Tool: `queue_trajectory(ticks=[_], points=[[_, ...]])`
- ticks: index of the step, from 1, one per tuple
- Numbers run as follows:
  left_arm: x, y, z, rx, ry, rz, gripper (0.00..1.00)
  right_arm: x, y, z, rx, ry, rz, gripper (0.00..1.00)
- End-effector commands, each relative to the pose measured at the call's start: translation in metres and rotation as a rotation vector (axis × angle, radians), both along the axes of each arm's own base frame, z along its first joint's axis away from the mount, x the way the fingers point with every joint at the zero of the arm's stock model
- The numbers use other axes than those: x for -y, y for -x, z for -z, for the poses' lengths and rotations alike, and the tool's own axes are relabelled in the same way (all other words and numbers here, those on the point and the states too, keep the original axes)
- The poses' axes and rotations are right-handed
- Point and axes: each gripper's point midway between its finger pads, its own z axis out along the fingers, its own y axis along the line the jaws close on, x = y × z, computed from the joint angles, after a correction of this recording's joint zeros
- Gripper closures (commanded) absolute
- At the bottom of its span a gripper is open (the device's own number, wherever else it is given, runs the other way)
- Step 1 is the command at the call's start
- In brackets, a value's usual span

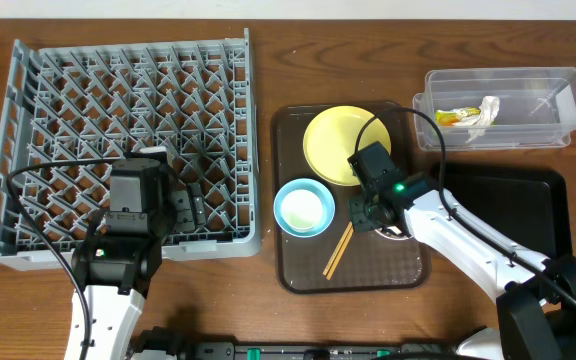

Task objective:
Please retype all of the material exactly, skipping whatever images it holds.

Written answer:
Tool: `queue_trajectory(ticks=[_], points=[[_, ...]])`
- ticks: index of the step, from 1, one per tuple
- Numbers run as follows:
  left_arm: x, y, z, rx, ry, rz, gripper (0.00..1.00)
  right_arm: x, y, z, rx, ry, rz, gripper (0.00..1.00)
- End-effector commands, each relative to the pose measured at the call's start: translation in metres and rotation as a rotation vector (axis × angle, radians), both along the axes of each arm's own base frame, z along its first joint's axis away from the mount, x the way the fingers point with every joint at the zero of the arm's stock model
- The numbers use other axes than those: x for -y, y for -x, z for -z, for the poses' lengths and rotations alike, and the tool's own axes are relabelled in the same way (all other words and numbers here, those on the point and the states too, keep the original axes)
- The poses' axes and rotations are right-handed
- Point and axes: each gripper's point midway between its finger pads, its own z axis out along the fingers, its own y axis along the line the jaws close on, x = y × z, computed from the joint angles, after a correction of this recording's joint zeros
- Gripper closures (commanded) absolute
- At the bottom of its span a gripper is open (the device's own number, wherever else it is given, runs the other way)
- Step 1 is the command at the call's start
- In brackets, a value's usual span

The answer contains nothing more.